• [ABOUT THIS EXERCISE]: Beginning with the opening line, restate the following material exactly, up through the line that contains "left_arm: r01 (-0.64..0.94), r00".

• [SUPPLIED INFORMATION]:
Start of Block

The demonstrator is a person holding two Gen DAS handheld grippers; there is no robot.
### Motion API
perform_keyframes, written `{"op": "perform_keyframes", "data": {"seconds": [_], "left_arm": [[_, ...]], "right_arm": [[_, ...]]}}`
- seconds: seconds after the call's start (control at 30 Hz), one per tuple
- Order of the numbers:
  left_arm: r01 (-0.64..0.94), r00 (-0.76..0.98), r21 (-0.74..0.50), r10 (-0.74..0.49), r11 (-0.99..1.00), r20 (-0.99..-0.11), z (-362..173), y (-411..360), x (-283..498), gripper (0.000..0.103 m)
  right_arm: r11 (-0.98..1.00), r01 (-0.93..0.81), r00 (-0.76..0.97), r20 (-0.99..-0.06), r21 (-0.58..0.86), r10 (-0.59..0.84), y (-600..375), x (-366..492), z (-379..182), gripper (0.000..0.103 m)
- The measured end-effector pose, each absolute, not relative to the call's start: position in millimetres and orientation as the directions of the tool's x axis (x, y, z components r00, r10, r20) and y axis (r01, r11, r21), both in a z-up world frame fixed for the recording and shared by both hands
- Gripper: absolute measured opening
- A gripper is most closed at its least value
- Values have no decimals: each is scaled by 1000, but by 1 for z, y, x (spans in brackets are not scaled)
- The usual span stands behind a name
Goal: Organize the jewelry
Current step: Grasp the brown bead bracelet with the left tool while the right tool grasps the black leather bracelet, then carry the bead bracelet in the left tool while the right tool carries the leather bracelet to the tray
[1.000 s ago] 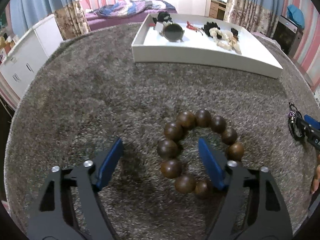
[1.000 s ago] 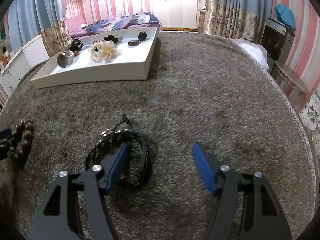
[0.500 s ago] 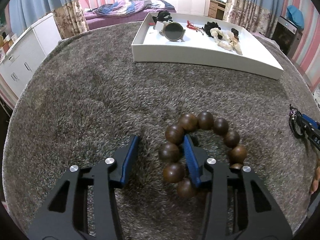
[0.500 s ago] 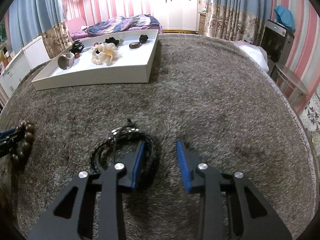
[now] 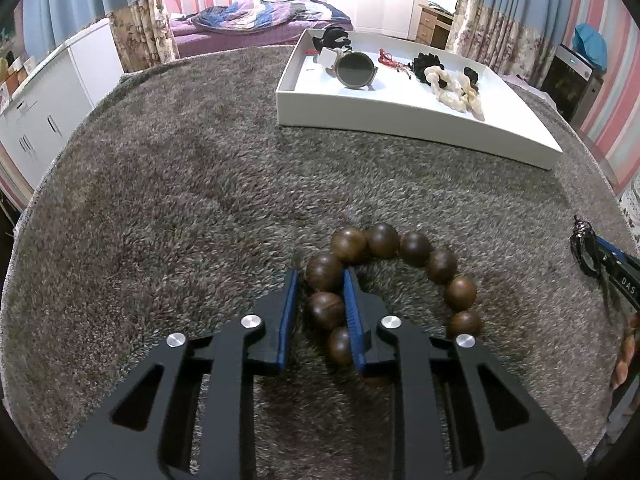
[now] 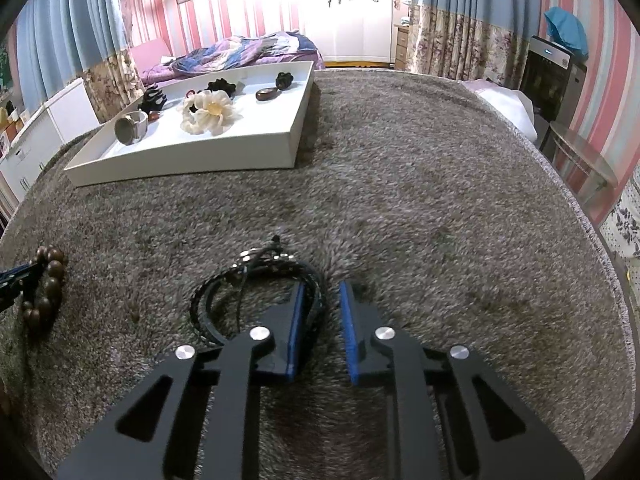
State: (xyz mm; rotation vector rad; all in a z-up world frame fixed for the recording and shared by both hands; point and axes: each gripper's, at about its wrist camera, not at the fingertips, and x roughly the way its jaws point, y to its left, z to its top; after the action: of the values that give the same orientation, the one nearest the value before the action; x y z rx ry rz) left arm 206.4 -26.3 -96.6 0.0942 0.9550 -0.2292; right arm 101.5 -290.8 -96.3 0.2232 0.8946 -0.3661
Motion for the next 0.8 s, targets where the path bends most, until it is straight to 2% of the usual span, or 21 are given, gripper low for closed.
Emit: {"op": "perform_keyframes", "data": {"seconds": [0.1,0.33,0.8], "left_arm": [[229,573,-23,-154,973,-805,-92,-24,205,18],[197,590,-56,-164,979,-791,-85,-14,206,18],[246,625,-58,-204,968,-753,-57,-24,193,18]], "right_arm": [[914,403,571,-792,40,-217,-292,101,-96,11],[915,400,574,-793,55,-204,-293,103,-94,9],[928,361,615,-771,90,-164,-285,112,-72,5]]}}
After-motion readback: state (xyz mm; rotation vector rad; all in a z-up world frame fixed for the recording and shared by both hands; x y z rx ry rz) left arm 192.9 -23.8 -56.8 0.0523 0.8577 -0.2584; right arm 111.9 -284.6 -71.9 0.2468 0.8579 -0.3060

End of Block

• [SOLVED PROBLEM]:
The demonstrator is a person holding two Gen DAS handheld grippers; there is no robot.
### Motion API
perform_keyframes, written `{"op": "perform_keyframes", "data": {"seconds": [_], "left_arm": [[_, ...]], "right_arm": [[_, ...]]}}`
- seconds: seconds after the call's start (control at 30 Hz), one per tuple
- Order of the numbers:
  left_arm: r01 (-0.64..0.94), r00 (-0.76..0.98), r21 (-0.74..0.50), r10 (-0.74..0.49), r11 (-0.99..1.00), r20 (-0.99..-0.11), z (-362..173), y (-411..360), x (-283..498), gripper (0.000..0.103 m)

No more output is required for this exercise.